-------- Given records
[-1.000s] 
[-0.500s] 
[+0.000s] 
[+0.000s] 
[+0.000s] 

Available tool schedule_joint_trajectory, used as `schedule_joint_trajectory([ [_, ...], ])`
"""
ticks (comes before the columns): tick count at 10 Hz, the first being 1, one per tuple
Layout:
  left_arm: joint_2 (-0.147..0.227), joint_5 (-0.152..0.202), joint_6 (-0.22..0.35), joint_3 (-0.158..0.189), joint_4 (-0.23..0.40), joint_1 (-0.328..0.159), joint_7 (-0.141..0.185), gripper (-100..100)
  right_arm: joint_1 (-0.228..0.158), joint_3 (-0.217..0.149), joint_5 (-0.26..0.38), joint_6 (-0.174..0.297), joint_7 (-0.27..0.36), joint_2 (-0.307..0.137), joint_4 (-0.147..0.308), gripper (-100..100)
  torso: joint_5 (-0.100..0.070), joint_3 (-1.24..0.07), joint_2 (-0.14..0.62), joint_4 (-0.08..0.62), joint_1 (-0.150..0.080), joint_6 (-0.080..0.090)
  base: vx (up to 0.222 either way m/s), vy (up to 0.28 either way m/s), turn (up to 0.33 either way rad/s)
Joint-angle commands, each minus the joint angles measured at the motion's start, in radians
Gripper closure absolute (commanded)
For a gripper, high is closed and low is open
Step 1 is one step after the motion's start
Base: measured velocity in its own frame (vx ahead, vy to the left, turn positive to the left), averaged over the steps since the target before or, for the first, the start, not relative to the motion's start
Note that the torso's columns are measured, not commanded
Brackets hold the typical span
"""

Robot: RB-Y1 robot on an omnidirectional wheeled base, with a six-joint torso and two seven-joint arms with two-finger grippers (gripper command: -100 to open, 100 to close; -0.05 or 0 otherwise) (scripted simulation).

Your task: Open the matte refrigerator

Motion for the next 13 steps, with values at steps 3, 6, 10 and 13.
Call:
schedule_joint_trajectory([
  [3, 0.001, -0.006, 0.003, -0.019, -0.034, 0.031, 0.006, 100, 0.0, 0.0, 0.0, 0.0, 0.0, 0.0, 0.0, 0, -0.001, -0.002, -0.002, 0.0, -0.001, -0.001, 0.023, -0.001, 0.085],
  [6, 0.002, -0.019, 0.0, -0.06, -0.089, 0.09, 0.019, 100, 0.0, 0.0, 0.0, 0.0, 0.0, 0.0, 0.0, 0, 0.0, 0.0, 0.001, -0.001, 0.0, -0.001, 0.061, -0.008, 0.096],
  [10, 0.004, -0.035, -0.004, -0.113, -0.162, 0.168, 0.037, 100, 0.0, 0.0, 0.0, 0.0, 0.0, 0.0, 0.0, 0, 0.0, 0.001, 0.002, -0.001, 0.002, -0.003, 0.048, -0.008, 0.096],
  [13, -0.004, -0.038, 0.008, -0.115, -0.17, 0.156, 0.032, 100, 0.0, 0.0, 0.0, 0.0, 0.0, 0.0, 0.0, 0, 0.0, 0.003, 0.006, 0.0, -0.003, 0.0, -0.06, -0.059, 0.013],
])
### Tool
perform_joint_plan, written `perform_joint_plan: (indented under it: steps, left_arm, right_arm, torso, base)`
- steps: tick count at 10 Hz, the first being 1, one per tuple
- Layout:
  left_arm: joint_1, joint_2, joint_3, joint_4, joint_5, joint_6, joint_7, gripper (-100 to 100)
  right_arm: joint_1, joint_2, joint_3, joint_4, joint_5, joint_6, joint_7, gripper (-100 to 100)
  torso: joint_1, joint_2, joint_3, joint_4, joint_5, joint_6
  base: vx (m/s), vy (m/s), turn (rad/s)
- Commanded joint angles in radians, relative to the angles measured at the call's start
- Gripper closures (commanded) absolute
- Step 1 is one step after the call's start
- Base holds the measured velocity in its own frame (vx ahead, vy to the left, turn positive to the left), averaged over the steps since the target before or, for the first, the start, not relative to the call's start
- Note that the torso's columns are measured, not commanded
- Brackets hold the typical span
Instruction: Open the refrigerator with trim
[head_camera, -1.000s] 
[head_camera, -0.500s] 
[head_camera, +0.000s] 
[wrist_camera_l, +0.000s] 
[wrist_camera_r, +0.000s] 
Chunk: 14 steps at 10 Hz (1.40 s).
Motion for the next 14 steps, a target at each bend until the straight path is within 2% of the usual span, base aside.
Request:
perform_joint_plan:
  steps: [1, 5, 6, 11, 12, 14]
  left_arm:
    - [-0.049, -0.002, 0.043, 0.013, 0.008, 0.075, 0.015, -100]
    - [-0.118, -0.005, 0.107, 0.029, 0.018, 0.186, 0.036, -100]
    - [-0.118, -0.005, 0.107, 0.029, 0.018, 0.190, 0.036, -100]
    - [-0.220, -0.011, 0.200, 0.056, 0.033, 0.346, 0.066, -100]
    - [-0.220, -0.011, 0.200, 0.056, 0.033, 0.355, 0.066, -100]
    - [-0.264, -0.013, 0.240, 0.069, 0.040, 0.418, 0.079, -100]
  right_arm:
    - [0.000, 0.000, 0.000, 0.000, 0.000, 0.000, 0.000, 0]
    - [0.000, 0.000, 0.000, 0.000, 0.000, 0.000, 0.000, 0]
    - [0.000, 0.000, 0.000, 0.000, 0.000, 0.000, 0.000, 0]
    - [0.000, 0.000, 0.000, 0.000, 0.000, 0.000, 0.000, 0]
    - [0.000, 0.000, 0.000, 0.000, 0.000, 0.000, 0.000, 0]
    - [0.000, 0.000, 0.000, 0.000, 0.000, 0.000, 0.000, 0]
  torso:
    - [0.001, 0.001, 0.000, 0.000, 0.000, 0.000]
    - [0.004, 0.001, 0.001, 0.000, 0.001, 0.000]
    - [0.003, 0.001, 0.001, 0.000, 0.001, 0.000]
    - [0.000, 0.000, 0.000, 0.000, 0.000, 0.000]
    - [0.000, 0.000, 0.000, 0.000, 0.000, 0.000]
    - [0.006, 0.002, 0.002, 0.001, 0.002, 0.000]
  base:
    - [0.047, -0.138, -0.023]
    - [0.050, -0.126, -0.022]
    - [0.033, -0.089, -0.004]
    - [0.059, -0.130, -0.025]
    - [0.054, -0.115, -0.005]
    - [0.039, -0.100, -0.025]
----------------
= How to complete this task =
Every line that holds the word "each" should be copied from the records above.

= Solved problem =
Joint-angle commands, each minus the joint angles measured at the motion's start, in radians
Motion for the next 14 steps, a target at each bend until the straight path is within 2% of the usual span, base aside.

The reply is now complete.